Heh, I'm talking about the boots, not the bindings. Already ordered a set of Ride Delta bindings.


----------



## legallyillegal (Oct 6, 2008)

fuck, didn't notice that this was the boot forum

freestyles (boots) are pieces of crap


----------



## Guest (Jan 19, 2010)

Why do you say that? Seems like they have a lot of positive reviews, and I've found it difficult to find a boot that fits me well. Thought that within a given stiffness range, any boot will perform about the same?


----------



## Guest (Jan 19, 2010)

Sir Ringo said:


> Does anyone know the differences (if any) between the '09 and '10 Burton Freestyles? TIA.


ok, burton went downhill in '10.

go with anything that is 08/09, next year i'm completely transfering out of the burton world, they are way too overrated.


----------



## Guest (Jan 19, 2010)

Any explanation?


----------



## c_mack9 (Jan 9, 2009)

my friend just picked up a pair of 09s, he is very happy with them, our other friend tried them on and walked around in them for a bit and he also liked em. i meant to do the same but i forgot to. i almost ordered some but went with 09 ride deuces because some members here said they were better and fit my ride betas better. check ouit evogear.com and look through the outlet section, they may still have the coupon i used. i just got them less than a month ago.


----------



## Guest (Jan 19, 2010)

Sir Ringo said:


> Any explanation?


yes, nothing changed, everything stayed the same.

if you look at K2 they started from being a so-so snowboard company and now they are skyrocketing in the past year. just look at their boards or demo one the next time you get a chance, you'll know what i mean.


----------



## legallyillegal (Oct 6, 2008)

Sir Ringo said:


> Why do you say that? Seems like they have a lot of positive reviews, and I've found it difficult to find a boot that fits me well. Thought that within a given stiffness range, any boot will perform about the same?
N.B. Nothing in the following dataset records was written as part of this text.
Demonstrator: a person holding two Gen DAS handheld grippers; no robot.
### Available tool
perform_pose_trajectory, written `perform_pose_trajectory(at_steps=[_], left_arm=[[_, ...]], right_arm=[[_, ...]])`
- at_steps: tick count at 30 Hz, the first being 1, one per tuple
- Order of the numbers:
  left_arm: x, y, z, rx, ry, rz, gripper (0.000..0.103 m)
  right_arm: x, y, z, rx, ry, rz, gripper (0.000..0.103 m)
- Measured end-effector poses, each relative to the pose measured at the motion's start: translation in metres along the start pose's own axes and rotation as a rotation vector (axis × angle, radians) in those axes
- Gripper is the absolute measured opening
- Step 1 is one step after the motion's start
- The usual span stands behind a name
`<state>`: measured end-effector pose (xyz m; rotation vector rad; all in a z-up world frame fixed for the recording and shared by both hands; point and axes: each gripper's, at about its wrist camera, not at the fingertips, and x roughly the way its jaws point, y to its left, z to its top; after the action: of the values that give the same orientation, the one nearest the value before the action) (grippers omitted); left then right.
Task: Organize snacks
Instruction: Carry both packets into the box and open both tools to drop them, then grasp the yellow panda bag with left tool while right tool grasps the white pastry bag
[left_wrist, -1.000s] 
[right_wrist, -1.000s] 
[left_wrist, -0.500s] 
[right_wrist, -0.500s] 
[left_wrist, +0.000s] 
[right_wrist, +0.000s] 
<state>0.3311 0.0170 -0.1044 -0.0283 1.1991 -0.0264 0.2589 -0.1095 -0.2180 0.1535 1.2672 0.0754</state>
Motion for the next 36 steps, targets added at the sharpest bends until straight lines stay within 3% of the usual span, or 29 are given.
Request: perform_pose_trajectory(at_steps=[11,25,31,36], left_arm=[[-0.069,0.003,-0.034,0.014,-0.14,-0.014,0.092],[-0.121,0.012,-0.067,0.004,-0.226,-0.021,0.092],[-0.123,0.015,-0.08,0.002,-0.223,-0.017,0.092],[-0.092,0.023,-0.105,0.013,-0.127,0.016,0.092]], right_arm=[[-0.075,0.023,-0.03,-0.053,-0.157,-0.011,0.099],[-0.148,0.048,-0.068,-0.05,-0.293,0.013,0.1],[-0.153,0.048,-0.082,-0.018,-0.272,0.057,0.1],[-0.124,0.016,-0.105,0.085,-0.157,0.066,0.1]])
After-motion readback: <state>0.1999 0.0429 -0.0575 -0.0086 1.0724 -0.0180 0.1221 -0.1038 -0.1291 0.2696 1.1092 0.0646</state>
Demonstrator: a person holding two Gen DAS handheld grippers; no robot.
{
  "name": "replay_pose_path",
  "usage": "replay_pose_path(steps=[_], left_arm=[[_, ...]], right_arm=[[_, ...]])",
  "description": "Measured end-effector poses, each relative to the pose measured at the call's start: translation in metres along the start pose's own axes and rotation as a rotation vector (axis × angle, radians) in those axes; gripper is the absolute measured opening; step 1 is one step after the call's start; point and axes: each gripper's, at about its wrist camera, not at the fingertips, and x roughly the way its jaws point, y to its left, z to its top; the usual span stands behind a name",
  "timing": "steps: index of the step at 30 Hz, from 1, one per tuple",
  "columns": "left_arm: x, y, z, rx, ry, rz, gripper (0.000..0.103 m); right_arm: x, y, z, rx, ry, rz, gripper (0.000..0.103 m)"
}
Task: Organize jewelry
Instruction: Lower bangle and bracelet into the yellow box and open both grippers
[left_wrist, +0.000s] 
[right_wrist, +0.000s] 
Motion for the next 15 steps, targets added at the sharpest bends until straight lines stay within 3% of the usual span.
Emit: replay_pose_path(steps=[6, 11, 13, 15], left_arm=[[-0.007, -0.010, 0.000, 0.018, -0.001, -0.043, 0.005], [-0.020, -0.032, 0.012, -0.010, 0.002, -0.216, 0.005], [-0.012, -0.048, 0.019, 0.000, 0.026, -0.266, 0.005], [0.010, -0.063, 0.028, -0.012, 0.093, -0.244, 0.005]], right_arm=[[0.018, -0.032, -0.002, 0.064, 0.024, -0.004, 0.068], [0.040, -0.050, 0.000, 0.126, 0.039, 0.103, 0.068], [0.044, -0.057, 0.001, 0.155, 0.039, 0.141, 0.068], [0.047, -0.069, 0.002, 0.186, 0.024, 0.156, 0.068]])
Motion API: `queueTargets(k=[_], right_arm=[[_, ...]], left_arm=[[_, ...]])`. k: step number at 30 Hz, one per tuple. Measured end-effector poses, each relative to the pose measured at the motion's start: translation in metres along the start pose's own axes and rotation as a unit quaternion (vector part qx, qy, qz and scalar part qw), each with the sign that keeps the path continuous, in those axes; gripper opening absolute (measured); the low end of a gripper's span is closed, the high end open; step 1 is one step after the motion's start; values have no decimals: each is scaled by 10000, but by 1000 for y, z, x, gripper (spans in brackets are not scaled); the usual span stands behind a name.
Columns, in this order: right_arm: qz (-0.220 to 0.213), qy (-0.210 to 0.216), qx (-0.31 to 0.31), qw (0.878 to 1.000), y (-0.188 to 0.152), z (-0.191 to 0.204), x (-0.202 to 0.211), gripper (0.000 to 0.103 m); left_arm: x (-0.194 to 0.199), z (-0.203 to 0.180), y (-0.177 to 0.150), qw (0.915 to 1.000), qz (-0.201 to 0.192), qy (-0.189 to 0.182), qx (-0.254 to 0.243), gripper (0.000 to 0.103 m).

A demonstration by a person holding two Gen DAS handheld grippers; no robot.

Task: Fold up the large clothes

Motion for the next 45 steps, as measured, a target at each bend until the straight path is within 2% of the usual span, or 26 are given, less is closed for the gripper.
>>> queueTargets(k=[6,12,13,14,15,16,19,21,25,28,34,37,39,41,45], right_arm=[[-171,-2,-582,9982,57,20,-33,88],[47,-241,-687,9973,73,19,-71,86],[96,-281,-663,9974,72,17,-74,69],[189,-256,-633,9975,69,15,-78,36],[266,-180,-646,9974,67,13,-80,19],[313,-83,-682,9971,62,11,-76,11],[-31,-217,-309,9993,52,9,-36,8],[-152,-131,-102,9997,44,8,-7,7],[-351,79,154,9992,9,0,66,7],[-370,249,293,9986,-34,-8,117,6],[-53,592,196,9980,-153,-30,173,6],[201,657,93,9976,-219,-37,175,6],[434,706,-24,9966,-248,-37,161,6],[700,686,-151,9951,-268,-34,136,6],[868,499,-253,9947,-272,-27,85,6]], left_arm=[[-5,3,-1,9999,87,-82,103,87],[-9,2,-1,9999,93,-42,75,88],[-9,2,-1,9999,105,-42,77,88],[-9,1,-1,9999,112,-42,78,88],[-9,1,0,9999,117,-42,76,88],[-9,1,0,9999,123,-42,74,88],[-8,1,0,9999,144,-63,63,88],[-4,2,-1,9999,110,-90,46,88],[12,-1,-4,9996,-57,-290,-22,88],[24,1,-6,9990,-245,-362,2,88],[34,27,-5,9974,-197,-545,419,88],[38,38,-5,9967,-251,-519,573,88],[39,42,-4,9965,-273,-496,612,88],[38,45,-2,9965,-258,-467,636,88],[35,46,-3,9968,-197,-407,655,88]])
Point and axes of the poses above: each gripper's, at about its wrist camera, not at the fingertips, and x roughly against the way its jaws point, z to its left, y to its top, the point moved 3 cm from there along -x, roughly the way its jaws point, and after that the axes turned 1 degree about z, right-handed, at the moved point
freestyles are about as low-end as they come and are really on par with bargain bin boots such as lamar boots

if you're going on the cheaper end of the scale, at least get into some k2 or ride boots with the intuition liners or vans boots with their asym-x liners


----------



## Deviant (Dec 22, 2009)

If you're sticking with burton boots I suggest the 09 rulers. Stiff out of the box but for me they broke in to a perfect flex, enough ankle support but still able to tweak. Pretty damn light, not much of a difference between the rulers and the ozones (which are supposed to be ultra light) Yes I ride them in the park.


----------